Disagree with Howard Schultz? You’re ‘un-American’
Former Starbucks honcho Howard Schultz, very publicly contemplating a run for the presidency and hawking a new book, has a crisp riposte for every policy he disagrees with: “un-American.”
Don’t support giving “Dreamers” a path to citizenship as part of an immigration deal? Why, that’s “un-American,” Mr. Schultz said on CNN on Wednesday.
Rep. Alexandria Ocasio-Cortez’s contention that the existence of billionaires is evidence of policy failure? “So un-American,” he responded this week.
Sen. Kamala D. Harris’ proposal for Medicare-for-all? Not just wrong, but “not American,” he says. (Medicare-for-all would be tremendously expensive, after all, and if there’s one thing American government is known for, it’s fiscal rectitude.)
Mr. Schultz, apparently eager to resurrect Joseph McCarthy’s House Un-American Activities Committee, is hardly the first public figure to repair to this particular form of demagoguery. Politicians who “play on people’s fears”? Un-American, according to former Secretary of State Hillary Clinton. President Trump’s response to the murder of Jamal Khashoggi? Un-American, says newly retired Sen. Bob Corker. The president’s criticism of the news media? Un-American, says former CIA director John Brennan. A bill to limit the number of refugees who can enter the United States? Un-American, according to New York Mayor Bill de Blasio, Oregon Rep. Earl Blumenauer and Massachusetts Rep. Seth Moulton.

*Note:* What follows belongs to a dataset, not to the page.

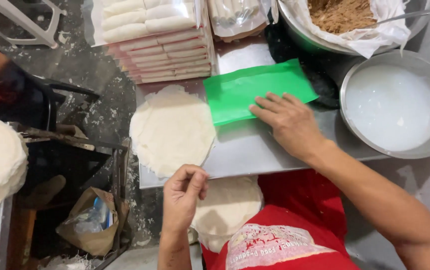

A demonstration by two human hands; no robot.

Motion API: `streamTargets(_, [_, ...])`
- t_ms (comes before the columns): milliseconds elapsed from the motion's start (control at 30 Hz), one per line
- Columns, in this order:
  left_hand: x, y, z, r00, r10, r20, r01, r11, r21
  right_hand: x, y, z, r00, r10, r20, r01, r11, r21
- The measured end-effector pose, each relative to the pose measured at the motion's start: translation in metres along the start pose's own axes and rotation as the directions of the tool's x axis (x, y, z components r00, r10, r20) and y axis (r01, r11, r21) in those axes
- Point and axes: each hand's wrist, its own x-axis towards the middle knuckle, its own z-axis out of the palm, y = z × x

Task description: A person is rapidly wrapping and rolling lumpia by placing filling on thin wrappers and rolling them tightly.

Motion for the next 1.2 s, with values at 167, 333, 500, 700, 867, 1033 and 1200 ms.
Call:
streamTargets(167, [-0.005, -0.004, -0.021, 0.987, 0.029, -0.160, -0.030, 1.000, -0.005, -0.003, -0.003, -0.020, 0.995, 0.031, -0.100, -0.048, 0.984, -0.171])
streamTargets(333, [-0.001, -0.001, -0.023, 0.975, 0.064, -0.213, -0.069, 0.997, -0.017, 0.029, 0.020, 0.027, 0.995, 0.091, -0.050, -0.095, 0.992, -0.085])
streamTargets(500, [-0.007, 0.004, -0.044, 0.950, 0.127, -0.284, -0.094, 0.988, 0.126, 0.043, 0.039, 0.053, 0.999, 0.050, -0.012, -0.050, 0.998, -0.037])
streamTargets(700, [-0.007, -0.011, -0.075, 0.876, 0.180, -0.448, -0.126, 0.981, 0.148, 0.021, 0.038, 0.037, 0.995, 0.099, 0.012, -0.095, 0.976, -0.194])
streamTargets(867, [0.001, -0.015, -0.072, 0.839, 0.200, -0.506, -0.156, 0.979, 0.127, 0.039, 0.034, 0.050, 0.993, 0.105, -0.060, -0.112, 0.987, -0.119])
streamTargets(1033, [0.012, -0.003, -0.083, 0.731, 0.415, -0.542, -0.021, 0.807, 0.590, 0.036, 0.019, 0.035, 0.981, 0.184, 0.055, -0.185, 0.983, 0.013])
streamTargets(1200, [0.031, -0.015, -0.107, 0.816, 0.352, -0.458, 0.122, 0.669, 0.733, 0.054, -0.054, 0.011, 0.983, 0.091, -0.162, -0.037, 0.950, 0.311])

It’s understandable why, in a country without a shared ethnic identity or even an official national language, our citizens would puzzle over what, exactly, is “American.” Ours is a national identity based largely on an idea. When asked the question of what it means to be a member of our country, we lack the clear answer that a Japanese or Greek citizen has. But that makes it all the more imperative that people in positions of power tread carefully when it comes to casting people outside of the American experiment simply because they happen to hold a position one finds obnoxious or unwise.

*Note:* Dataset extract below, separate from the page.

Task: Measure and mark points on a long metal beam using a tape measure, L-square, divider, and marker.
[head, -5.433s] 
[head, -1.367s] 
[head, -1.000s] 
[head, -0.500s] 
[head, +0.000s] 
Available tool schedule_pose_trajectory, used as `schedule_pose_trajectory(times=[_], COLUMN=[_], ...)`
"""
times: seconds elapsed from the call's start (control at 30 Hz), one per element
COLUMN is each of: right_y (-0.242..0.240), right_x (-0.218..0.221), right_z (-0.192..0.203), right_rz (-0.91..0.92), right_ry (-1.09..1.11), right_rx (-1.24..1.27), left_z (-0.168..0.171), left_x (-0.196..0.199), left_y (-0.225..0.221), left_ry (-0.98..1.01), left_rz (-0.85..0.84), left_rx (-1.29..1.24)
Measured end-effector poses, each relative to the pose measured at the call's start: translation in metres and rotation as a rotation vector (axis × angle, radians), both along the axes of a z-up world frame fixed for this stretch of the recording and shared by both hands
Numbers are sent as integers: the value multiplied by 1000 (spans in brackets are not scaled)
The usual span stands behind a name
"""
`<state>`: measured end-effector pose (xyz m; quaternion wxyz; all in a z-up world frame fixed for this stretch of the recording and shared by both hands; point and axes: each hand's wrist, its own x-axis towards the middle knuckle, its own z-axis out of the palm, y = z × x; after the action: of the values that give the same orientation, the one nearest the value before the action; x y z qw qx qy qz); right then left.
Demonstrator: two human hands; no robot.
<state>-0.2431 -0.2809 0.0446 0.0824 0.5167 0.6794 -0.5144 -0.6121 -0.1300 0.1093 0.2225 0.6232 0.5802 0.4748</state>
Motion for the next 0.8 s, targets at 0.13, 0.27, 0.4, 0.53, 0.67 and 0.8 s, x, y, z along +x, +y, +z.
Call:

There’s an irony, too, in the fact that Mr. Schultz, of all people, would deploy “un-American” as his insult of choice. After all, his more than $2 billion fortune owes much to his having the vision to expand the definition of what constitutes “American” behavior.
By his own telling, in 1983, Mr. Schultz, then the marketing director of an obscure wholesale coffee operation in Seattle called Starbucks, took a trip to Italy for a trade show. As he walked the cobblestoned streets of Milan, Mr. Schultz was struck by the city’s thriving cafe culture. He noticed that the Milanese were not simply buying beans and taking them home, they were sitting inside and outside cafes, enjoying themselves.

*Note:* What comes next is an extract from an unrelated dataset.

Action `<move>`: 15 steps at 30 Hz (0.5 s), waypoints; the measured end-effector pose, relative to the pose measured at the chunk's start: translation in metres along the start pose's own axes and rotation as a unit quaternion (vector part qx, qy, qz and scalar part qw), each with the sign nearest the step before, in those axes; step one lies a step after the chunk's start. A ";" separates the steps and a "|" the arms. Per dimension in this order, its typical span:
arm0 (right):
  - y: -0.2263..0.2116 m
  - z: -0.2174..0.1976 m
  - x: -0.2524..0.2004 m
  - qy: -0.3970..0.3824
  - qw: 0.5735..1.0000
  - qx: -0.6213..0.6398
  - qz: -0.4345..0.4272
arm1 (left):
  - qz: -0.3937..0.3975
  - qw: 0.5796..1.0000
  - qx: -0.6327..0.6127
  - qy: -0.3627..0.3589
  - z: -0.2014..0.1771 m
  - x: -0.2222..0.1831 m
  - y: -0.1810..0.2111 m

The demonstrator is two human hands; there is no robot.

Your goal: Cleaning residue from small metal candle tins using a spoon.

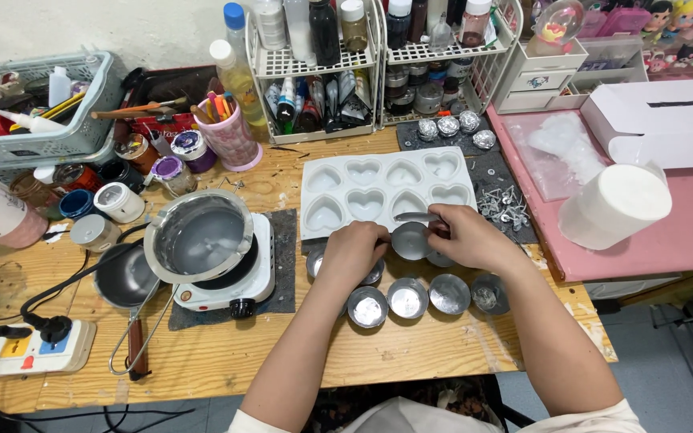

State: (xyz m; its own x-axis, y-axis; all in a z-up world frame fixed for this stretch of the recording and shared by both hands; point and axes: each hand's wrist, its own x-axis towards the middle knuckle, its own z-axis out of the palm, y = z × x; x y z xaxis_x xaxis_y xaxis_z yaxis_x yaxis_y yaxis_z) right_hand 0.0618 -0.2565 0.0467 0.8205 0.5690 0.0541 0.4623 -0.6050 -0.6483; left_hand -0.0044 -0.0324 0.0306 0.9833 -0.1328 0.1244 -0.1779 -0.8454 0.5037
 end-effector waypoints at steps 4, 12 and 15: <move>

“In each shop I visited I began to see the same people and interactions, and it dawned on me that what these coffee bars had created, aside from the romance and theater of coffee, was a morning ritual and sense of community,” he would later recall.
At the time, American coffee culture was so much diner swill and Maxwell House. But Mr. Schultz wanted to change that. “I left Italy absolutely energized by the [cafe] culture, “Mr. Schultz said. “I couldn’t wait to sit down with the two remaining founders of Starbucks and tell them, ‘We’ve got to do this.’”
A year later, the founders allowed him to open a test espresso bar in Seattle. The rest is coffee history not only are there now some 14,000 Starbucks outlets in the United States, but also thousands of independent cafes that owe their existence to Mr. Schultz’s foresight. Indeed, because of him, sitting in a coffee shop savoring a latte is now just as “American” as downing a Maxwell House before heading to work once was.
Although, calling a medium-sized coffee a “grande” will never, ever be American.